Muito embora os sótãos façam parte integrante das fracções que constituem o quarto andar, as aludidas obras alteraram, substancialmente, o telhado e as paredes laterais, que são partes comuns do edifício, e, também, a estética deste, tratando-se de inovações que dependem da aprovação da maioria qualificada dos condóminos, mas cuja autorização nunca foi concedida.
Por outro lado, essas obras, ao permitirem que os sótãos sejam habitados por um número de pessoas que ronda as dezasseis ou mais, causam prejuízos a todos os condóminos, porquanto tais pessoas provocam um uso e desgaste nos equipamentos e partes comuns que não ocorreriam se os réus as não tivessem efectuado.
A isto acresce que a referência realizada pelo título constitutivo de que as fracções são compostas por despensa e sótão amplo, a toda a largura da fracção, prescreve uma ocupação ou destino, somente, compatível com aqueles que são dados aos arrumos, pelo que tais obras só poderiam ser efectuadas se aquele título tivesse sido modificado, o que não aconteceu.
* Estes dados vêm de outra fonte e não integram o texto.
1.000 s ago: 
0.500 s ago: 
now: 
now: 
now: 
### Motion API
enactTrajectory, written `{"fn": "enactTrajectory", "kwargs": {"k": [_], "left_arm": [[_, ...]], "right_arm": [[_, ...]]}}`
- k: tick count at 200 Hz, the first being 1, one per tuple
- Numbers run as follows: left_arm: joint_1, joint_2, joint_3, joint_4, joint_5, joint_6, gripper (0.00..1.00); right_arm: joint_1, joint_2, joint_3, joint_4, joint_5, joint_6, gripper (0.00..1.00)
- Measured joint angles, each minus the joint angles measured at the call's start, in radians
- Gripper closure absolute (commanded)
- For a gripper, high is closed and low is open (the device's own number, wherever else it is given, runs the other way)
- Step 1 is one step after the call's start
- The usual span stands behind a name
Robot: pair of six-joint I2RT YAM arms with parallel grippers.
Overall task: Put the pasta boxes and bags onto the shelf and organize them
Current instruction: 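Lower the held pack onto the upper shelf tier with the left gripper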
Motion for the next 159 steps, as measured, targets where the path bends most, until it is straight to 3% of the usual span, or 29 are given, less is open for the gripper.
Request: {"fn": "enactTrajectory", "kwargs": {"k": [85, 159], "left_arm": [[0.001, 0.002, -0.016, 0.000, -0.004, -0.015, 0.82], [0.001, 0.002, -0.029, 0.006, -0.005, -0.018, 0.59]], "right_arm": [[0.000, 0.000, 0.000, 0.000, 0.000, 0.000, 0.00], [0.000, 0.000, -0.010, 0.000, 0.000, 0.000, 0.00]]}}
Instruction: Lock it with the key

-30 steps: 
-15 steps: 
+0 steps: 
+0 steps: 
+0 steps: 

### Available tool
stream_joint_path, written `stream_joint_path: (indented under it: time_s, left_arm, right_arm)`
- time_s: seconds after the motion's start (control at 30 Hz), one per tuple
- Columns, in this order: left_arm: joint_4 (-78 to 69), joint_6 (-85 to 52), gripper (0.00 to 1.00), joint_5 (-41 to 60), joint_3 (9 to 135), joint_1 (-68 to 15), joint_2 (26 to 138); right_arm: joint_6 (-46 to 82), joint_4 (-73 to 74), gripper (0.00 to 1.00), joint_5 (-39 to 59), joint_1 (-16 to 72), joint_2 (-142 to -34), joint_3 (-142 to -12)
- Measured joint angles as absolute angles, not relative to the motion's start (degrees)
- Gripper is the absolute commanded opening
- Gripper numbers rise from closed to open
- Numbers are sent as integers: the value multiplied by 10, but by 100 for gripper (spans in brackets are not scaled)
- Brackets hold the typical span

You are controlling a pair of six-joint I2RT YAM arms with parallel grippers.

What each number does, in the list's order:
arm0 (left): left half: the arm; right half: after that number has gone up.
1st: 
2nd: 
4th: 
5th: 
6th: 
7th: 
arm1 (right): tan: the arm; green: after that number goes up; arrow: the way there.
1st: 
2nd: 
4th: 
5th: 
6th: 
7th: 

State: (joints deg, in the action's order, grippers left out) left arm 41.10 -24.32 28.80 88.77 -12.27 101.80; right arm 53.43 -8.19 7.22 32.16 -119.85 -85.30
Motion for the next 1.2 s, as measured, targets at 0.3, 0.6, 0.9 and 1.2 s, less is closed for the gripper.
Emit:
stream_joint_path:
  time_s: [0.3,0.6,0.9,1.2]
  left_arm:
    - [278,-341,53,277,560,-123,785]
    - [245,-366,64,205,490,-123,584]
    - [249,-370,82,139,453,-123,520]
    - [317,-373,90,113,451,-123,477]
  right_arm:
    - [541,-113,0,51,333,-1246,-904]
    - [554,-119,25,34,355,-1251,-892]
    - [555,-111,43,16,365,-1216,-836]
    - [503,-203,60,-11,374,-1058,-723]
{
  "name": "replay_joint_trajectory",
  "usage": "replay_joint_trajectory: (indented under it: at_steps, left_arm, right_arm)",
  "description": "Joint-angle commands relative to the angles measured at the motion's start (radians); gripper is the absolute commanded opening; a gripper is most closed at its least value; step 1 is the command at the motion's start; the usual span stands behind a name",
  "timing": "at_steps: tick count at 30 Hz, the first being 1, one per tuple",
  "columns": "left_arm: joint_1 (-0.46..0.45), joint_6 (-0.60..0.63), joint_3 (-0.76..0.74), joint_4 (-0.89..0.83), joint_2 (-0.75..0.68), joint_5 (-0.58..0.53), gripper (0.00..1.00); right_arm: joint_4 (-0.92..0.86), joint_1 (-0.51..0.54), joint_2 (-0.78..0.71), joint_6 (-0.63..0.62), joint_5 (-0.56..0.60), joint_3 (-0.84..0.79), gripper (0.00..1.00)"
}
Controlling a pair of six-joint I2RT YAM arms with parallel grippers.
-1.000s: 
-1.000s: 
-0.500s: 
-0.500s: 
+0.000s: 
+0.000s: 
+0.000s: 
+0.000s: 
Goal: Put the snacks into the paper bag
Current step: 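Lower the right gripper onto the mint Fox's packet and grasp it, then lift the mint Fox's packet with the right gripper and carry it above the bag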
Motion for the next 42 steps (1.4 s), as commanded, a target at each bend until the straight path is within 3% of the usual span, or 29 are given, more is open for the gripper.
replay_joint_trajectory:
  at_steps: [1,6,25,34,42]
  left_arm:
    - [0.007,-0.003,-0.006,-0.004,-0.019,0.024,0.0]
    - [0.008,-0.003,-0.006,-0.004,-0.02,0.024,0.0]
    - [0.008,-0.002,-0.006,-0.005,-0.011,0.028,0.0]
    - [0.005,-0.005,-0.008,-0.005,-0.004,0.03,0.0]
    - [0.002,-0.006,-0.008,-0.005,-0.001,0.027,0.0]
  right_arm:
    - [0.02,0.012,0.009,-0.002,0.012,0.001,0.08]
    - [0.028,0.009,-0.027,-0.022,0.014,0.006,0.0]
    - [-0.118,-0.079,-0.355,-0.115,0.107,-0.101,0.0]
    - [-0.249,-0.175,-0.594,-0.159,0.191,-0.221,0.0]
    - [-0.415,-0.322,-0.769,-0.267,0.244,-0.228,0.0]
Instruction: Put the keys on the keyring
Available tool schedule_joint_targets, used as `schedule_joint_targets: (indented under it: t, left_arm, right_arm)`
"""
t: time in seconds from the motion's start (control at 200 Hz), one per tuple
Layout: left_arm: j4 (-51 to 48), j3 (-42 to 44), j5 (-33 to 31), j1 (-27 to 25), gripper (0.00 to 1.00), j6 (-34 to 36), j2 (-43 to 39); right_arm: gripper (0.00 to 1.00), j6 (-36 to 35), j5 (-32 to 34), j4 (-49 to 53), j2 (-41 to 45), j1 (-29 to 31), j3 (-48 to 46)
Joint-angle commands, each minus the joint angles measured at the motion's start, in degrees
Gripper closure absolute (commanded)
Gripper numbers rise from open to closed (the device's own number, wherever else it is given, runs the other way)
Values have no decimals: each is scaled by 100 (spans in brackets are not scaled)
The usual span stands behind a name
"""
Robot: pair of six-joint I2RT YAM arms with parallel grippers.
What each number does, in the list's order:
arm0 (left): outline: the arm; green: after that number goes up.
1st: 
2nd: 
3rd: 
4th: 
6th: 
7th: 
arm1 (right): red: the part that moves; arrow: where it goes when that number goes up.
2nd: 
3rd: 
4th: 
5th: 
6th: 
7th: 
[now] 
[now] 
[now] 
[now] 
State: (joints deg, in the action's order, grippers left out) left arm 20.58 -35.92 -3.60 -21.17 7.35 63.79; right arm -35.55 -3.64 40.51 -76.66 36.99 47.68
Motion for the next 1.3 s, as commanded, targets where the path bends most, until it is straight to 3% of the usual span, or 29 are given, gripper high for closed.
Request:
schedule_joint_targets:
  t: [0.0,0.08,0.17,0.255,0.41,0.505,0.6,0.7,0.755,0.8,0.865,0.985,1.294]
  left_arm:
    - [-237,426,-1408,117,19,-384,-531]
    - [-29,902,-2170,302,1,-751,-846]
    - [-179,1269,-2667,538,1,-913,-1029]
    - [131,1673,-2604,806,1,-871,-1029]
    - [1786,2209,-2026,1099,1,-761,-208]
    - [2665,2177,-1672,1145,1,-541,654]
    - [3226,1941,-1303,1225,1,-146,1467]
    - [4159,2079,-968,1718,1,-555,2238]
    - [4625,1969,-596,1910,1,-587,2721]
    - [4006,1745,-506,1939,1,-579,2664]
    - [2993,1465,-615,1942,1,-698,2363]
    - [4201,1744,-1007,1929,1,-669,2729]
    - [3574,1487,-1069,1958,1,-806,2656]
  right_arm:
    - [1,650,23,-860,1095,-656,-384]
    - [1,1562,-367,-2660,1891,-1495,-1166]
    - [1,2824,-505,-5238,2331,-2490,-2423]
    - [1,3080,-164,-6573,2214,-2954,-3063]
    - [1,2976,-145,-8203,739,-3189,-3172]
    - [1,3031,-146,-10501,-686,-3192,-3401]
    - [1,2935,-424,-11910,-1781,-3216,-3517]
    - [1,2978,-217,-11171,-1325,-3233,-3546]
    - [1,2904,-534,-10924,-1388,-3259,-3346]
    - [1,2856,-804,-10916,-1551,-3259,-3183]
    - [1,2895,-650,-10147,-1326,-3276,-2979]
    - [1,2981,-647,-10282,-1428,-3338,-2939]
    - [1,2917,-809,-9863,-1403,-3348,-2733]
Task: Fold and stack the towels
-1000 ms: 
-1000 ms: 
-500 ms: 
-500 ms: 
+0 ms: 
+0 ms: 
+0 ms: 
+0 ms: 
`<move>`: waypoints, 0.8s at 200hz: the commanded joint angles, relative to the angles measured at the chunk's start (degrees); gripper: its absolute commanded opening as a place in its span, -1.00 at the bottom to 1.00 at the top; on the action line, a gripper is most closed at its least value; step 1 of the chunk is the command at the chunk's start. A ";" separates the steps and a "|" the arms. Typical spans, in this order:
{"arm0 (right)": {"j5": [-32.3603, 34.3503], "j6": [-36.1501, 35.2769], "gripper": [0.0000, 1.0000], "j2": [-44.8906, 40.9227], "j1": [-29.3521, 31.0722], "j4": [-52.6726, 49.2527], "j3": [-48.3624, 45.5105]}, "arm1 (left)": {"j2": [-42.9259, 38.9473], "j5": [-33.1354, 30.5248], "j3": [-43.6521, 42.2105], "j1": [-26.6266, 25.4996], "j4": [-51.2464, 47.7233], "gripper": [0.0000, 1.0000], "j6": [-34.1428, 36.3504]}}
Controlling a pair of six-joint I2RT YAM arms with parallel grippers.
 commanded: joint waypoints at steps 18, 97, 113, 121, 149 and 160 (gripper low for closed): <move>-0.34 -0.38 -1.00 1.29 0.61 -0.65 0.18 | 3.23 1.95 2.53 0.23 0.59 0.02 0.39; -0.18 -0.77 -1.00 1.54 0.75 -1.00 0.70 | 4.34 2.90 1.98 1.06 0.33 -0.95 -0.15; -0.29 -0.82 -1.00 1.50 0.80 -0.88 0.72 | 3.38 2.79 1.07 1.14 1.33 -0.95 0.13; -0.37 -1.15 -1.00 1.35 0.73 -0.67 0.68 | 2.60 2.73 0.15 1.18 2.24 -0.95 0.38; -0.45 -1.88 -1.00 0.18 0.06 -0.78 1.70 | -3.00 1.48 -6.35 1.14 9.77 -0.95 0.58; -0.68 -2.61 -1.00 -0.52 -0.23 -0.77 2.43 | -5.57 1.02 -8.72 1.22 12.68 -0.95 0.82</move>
Na contestação, os réus H... e mulher concluem pela improcedência da acção, invocando, para tanto, e, em suma, que, quando o prédio foi submetido ao regime da propriedade horizontal, já o sótão se encontrava dividido, tendo-a os anteriores proprietários da fracção “Q”, hoje dos réus contestantes, adquirido ao construtor, no estado de nova, sendo certo que, desde a data da compra até à actualidade, nunca nela foram feitas quaisquer obras, encontrando-se o sótão, exactamente, como foi vendido, em 1987, e tal como foi construído, desde 1985/86.
Por outro lado, prosseguem estes réus, as paredes existentes no sótão destinam-se a suportar a estrutura do telhado e a dividir as fracções, pelo que a sua demolição colocaria em risco a estrutura do prédio e do telhado.
E que do título constitutivo nada consta sobre o destino da fracção “Q”, sendo que, no projecto de licenciamento municipal, todas as fracções foram destinadas à habitação, com excepção das fracções constituídas pelas garagens, tendo as obras internas de divisão dos sótãos sido efectuadas pelo construtor e enquanto único proprietário de todo o edifício.
A isto acresce que não há qualquer prejuízo para os demais condóminos com a utilização que vem sendo dada ao sótão, onde, apenas, dorme uma pessoa, para além de que já passaram, desde a data das alegadas obras, mais de dezasseis anos, o que importaria a prescrição ou caducidade do eventual direito dos autores.
Na contestação da ré Herança, ilíquida e indivisa, aberta por óbito de C..., diz-se que o sótão é parte integrante da fracção “P”, sendo omisso o título constitutivo da propriedade horizontal, quanto ao destino da fracção “P” ou das demais fracções, ainda que no projecto de licenciamento municipal de construção do prédio todas as fracções tenham sido destinadas à habitação.
Por seu turno, quando adquiriu a fracção, em 13 de Julho de 1987, o sótão já se encontrava dividido, tendo as respectivas obras sido efectuadas pelo construtor e proprietário do prédio, sendo certo que a sua compartimentação deixou de estar sujeita a prévio licenciamento municipal, a partir da publicação do DL nº 250/94, de 15 de Outubro, enquanto que, por outro lado, tais obras não alteraram, substancialmente, a forma do telhado, as fachadas, as cérceas, o número de pisos, as paredes laterais do edifício, nem a sua linha arquitectónica.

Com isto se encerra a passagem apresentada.